• **Work order**
Everything in the listing except the pictures should be written out exactly.

• **Source material**
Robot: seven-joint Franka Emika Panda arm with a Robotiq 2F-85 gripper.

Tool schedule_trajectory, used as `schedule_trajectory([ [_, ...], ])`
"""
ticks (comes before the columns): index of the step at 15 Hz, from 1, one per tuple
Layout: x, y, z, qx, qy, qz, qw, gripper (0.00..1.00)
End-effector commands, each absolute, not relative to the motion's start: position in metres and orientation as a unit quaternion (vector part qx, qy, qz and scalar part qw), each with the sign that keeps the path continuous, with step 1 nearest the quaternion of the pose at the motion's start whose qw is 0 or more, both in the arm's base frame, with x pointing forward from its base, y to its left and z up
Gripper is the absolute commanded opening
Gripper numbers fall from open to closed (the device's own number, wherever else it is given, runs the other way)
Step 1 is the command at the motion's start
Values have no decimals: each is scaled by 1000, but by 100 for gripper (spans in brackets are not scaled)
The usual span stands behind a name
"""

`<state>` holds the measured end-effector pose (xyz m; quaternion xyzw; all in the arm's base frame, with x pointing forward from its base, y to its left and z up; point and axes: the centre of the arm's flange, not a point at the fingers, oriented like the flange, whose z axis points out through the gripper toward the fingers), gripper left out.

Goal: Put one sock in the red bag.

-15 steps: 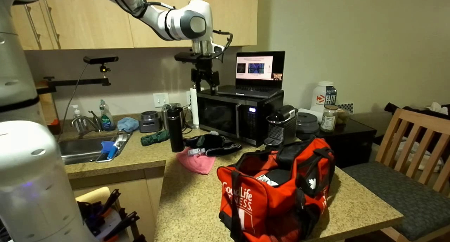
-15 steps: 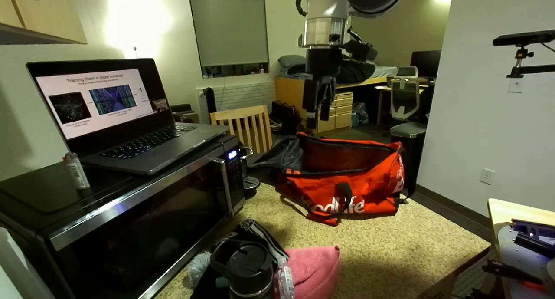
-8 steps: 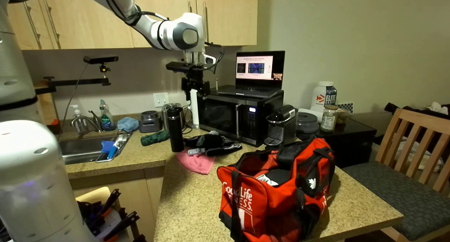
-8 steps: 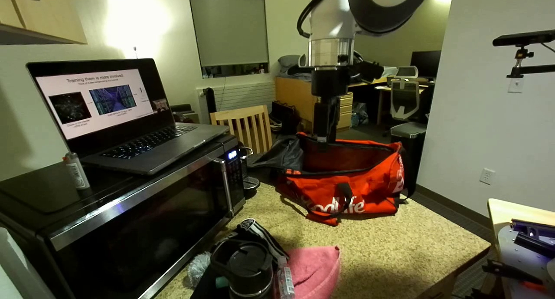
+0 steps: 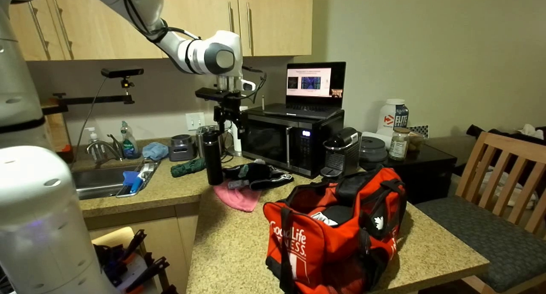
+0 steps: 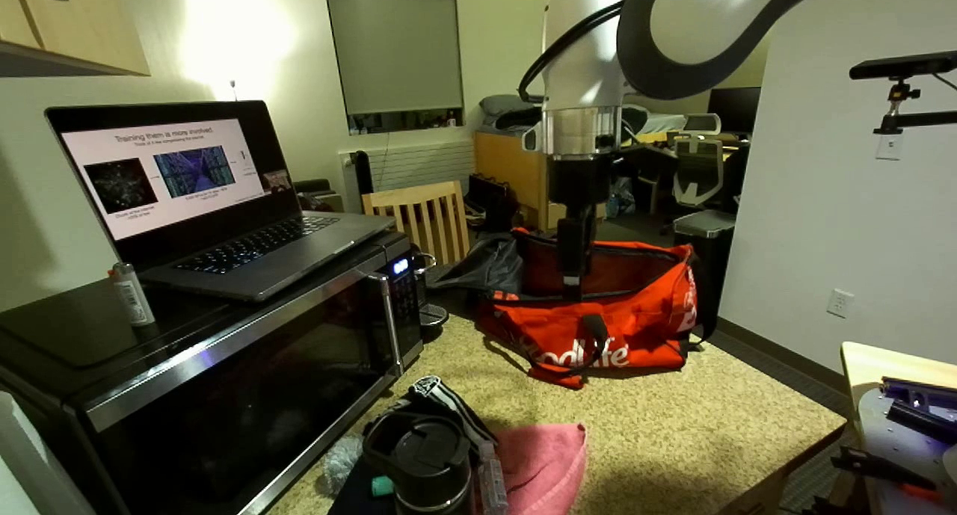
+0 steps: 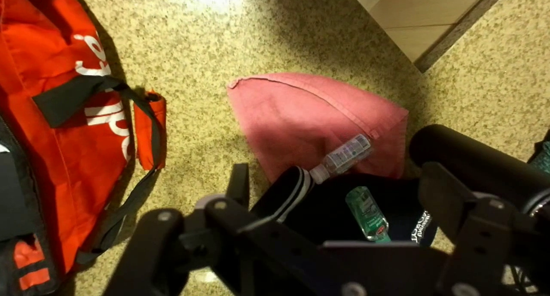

• **Answer space**
Robot: seven-joint Franka Emika Panda arm with a Robotiq 2F-85 gripper.

Tool schedule_trajectory, used as `schedule_trajectory([ [_, ...], ])`
"""
ticks (comes before the columns): index of the step at 15 Hz, from 1, one per tuple
Layout: x, y, z, qx, qy, qz, qw, gripper (0.00..1.00)
End-effector commands, each absolute, not relative to the motion's start: position in metres and orientation as a unit quaternion (vector part qx, qy, qz and scalar part qw), each with the sign that keeps the path continuous, with step 1 nearest the quaternion of the pose at the motion's start whose qw is 0 or more, both in the arm's base frame, with x pointing forward from its base, y to its left and z up
Gripper is the absolute commanded opening
Gripper numbers fall from open to closed (the device's own number, wherever else it is given, runs the other way)
Step 1 is the command at the motion's start
Values have no decimals: each is scaled by 1000, but by 100 for gripper (spans in brackets are not scaled)
The usual span stands behind a name
"""

`<state>` holds the measured end-effector pose (xyz m; quaternion xyzw; all in the arm's base frame, with x pointing forward from its base, y to its left and z up; point and axes: the centre of the arm's flange, not a point at the fingers, oriented like the flange, whose z axis points out through the gripper toward the fingers), gripper left out.

Goal: Put one sock in the red bag.

-15 steps: 
-15 steps: 
-8 steps: 
-8 steps: 
+0 steps: 
+0 steps: 
+0 steps: 

This exercise has no more to it.